For Honor and Glory. The motto of the Singapore Armed Forces Commandos of which I am a part as I serve my national service. I am well into my national service with about 7 months left to go, looking forward to my ord date like any NSF soldier would. But as I take stock of my time spent in my unit, stuff I have done being a "commando", things I have learnt. I wonder how much of it I can take to the world outside of the army. How much of the things I have experienced in commandos apply to my further studies, future job, my Christian faith etc.? The answer to that question as far as I initially saw it was a big fat zero. There wasn't any unique experience that I had gone through in commandos that I would not get anywhere else. I came to conclude that my 2 years in the army would be a total and utter waste of time. It was meaningless.
But surely that was not the case, I was certain to bring home something from commandos that I would not get anywhere else. Was it pride? Was it honor? Was it the money? No, no and no. Man, this 2 years of my life is beginning to look like a monumental failure. What topped it all off was this, I did not chose this failure, I had not chosen to go to the commandos, they chose me. Things were not looking very bright from where I was standing.
The turning point came during these few months when I went with my company for LRRP training in Thailand and the recent exercise Falcon operations. Those were arguably the toughest training that my company has been through but I saw everyone in my company including me holding on continuing with the training and encouraging each other along the way. Therefore I came to wonder what on earth would drive us the way it did to complete the tasks of a meaningless activity. What was it that stopped us from giving up, packing up and calling it a day?

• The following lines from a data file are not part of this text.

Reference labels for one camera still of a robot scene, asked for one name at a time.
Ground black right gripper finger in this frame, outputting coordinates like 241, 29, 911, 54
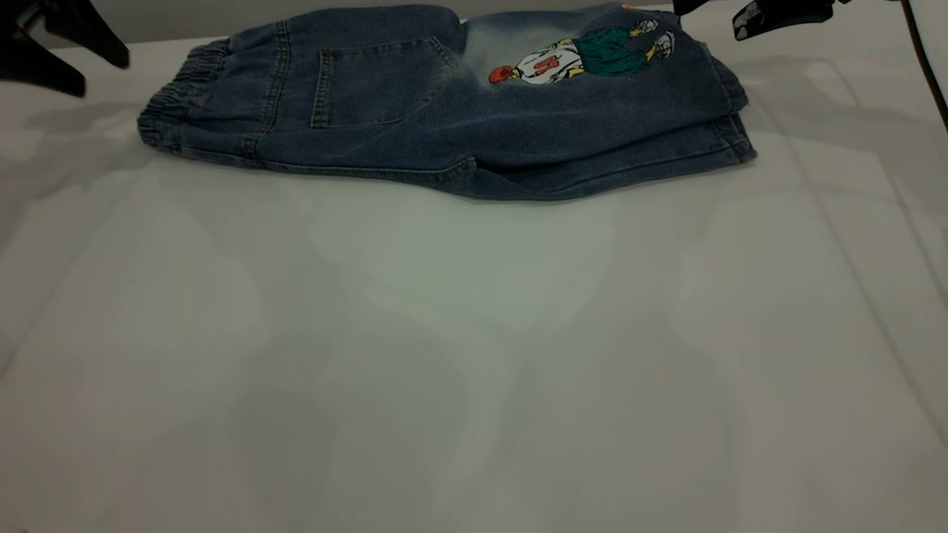
672, 0, 734, 17
732, 0, 838, 41

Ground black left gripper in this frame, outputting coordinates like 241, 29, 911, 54
0, 0, 131, 98

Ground blue denim shorts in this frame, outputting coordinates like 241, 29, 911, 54
137, 2, 758, 202

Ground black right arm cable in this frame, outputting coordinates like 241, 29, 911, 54
898, 0, 948, 133

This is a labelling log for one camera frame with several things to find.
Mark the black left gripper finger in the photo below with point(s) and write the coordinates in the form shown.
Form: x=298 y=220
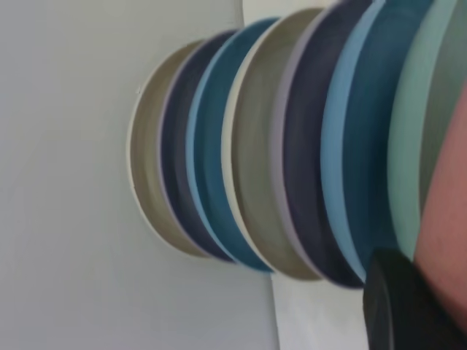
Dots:
x=401 y=310

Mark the pink round plate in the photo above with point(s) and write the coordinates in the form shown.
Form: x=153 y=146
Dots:
x=452 y=218

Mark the dark purple round plate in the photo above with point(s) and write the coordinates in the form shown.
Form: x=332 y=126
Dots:
x=303 y=164
x=173 y=175

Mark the beige round plate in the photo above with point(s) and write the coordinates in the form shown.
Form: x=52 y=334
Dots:
x=251 y=164
x=146 y=164

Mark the green round plate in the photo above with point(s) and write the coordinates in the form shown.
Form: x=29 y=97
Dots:
x=408 y=146

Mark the blue round plate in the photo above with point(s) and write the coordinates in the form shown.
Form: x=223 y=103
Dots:
x=208 y=164
x=350 y=146

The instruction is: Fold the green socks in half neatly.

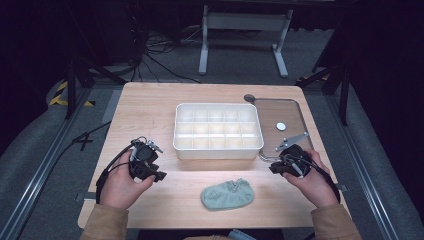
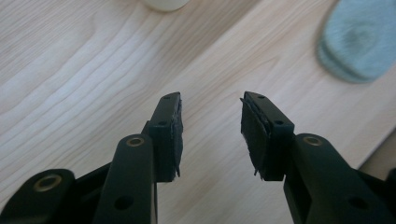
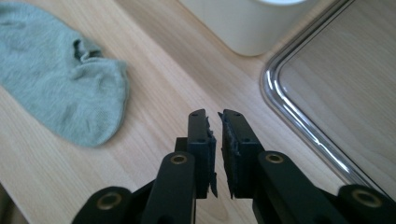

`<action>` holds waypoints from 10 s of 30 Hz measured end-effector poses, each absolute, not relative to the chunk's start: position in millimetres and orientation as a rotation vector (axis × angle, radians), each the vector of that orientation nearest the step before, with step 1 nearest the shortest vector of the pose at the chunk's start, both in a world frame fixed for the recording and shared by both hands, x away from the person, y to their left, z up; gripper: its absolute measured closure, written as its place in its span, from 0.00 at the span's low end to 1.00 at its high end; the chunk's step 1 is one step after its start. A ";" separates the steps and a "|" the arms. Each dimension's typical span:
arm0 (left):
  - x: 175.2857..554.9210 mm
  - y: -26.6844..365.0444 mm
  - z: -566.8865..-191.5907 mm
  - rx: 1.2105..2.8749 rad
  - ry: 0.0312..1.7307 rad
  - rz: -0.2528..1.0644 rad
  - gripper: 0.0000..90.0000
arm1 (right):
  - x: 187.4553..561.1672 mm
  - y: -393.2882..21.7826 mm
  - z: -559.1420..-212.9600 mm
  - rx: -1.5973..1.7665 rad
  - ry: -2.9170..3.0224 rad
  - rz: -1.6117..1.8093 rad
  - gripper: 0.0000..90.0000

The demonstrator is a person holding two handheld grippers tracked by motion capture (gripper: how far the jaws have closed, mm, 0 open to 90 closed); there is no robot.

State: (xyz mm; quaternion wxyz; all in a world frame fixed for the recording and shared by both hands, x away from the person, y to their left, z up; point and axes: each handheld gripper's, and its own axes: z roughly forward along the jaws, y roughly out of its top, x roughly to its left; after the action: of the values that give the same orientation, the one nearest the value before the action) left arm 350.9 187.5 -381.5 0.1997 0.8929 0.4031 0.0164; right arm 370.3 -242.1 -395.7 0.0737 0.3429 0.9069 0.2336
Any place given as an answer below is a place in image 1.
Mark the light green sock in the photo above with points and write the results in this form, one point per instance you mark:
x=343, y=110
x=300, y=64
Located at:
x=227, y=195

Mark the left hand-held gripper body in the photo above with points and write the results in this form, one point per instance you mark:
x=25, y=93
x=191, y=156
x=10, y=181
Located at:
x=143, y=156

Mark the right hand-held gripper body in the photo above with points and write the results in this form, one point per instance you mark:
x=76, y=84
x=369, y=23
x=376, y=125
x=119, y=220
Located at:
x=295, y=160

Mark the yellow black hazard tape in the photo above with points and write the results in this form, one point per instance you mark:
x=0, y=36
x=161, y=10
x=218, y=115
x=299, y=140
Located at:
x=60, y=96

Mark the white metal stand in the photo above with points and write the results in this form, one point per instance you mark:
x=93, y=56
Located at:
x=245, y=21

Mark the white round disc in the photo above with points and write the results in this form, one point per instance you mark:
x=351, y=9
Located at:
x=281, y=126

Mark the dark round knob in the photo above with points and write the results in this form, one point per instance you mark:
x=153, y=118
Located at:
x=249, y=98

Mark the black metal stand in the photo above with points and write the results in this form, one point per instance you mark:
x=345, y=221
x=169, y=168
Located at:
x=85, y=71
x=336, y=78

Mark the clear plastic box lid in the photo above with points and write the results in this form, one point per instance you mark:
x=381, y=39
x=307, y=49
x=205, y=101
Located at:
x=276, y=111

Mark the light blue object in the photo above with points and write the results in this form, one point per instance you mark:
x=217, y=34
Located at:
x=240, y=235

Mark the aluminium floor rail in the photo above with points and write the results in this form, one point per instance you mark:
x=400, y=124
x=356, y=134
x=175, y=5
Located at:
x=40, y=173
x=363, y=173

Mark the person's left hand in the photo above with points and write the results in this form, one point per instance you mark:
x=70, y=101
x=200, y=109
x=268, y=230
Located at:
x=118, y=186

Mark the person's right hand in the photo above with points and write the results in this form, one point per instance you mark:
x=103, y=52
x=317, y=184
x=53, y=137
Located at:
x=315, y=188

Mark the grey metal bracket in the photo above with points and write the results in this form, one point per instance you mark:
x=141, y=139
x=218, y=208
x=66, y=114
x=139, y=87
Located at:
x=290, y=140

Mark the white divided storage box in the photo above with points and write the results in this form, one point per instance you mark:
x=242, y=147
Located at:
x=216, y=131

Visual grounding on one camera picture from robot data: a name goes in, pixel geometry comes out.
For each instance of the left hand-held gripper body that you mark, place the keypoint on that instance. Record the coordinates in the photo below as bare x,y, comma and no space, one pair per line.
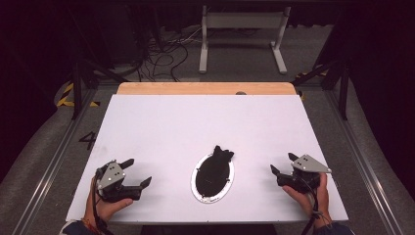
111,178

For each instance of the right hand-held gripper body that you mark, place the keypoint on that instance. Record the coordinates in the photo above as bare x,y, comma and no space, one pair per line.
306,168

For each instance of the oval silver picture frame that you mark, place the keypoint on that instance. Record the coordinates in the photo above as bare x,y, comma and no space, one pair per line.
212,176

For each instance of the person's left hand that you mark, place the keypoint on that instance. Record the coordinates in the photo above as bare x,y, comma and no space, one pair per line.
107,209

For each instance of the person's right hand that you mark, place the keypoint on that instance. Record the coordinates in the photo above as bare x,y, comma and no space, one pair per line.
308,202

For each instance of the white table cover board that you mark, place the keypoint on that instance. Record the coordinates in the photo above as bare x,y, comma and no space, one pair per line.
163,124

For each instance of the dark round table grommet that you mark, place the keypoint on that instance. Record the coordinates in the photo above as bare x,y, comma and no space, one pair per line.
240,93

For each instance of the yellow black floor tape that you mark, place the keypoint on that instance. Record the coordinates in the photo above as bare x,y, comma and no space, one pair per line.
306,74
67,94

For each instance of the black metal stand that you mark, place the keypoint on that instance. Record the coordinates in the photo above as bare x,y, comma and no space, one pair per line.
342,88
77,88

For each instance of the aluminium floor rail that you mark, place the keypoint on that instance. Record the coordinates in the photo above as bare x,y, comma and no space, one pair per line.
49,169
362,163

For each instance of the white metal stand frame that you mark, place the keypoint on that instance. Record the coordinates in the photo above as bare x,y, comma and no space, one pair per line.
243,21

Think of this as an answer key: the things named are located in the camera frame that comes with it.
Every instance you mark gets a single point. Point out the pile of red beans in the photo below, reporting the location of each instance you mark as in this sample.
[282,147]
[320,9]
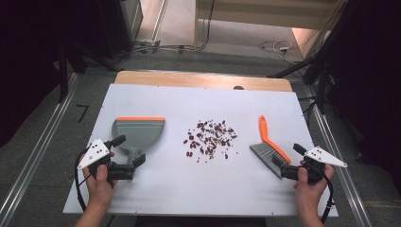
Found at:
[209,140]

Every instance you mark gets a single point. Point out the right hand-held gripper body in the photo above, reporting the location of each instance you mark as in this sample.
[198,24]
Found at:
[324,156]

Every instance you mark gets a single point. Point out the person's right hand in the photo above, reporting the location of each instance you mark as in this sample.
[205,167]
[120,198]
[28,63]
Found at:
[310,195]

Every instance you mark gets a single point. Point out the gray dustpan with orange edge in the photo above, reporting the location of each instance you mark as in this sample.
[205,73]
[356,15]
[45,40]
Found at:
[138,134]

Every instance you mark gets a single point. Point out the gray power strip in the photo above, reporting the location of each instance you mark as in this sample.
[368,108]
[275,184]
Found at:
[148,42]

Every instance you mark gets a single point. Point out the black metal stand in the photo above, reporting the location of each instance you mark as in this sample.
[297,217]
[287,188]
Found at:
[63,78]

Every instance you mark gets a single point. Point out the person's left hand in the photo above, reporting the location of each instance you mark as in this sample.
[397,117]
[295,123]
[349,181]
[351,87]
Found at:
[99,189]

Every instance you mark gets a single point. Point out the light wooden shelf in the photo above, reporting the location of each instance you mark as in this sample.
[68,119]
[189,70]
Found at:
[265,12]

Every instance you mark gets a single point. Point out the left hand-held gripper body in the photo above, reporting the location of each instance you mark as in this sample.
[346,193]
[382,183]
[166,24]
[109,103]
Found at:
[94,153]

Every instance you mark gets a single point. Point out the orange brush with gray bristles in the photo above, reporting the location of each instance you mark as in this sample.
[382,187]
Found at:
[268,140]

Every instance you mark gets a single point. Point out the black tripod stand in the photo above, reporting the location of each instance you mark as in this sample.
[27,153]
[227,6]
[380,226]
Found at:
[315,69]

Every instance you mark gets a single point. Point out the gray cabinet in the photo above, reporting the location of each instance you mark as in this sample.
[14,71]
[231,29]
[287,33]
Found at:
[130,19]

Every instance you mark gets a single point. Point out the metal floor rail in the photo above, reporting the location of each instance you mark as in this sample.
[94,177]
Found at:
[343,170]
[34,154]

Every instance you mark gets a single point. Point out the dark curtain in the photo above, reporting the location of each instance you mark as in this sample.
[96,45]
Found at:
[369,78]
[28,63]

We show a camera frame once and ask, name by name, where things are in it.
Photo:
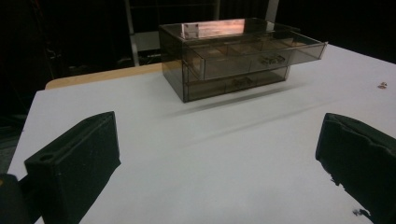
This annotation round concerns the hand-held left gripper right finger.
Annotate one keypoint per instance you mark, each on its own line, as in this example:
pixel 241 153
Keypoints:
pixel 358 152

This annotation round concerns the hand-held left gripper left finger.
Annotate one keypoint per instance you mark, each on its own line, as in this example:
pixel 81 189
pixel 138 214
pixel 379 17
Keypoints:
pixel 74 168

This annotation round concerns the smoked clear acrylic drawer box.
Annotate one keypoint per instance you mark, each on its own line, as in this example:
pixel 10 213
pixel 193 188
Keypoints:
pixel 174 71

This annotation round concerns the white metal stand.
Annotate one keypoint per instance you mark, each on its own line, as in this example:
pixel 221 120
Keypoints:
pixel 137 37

Anybody who watched the movie "Black Hawk Down" would remember a scene here the end of the movie where one soldier would tell the other soldier, "its not about being a hero, its about the man beside you." (I don't think that is the exact quote but it gets the point across) I know some people would think that that quote is very cliche, yes I think its cliche too but it is true. Studies were conducted by psychiatrist on people that have gone through stuff like the gulf war. In it they were asked a series of questions, one of which was what kept them going when things got really tough in the battlefield. Was it thinking about their loved ones? Was it the recognition and fame they were likely to recieve when this thing was over? Was it about being a hero? What was it? Most of them said that what kept them going was the person beside them fighting alongside them.
So perhaps that is my answer, the thing that was keeping me and my mates going when training got tough was the person beside them, the knowledge that there are others going through the exact same thing. That gives us the resolve to carry on as we draw strength from each other and encourage each other at the same time, not honor, not pride, not glory (frankly I think those things are bullshit). I know that it sounds ironic but it is true.
So what is the lesson learnt? Well the normal human reaction when facing tough circumstances is to clam up, do damage control, we develop the "how can we help others when we can't even help ourselves?" mentality. Maybe that is not the way it is suppose to be done, perhaps if we try to help and encourage others who are in the same circumstance as us, we just might be helping ourselves in the process. That I think was my unique experience in the SAF Commandos.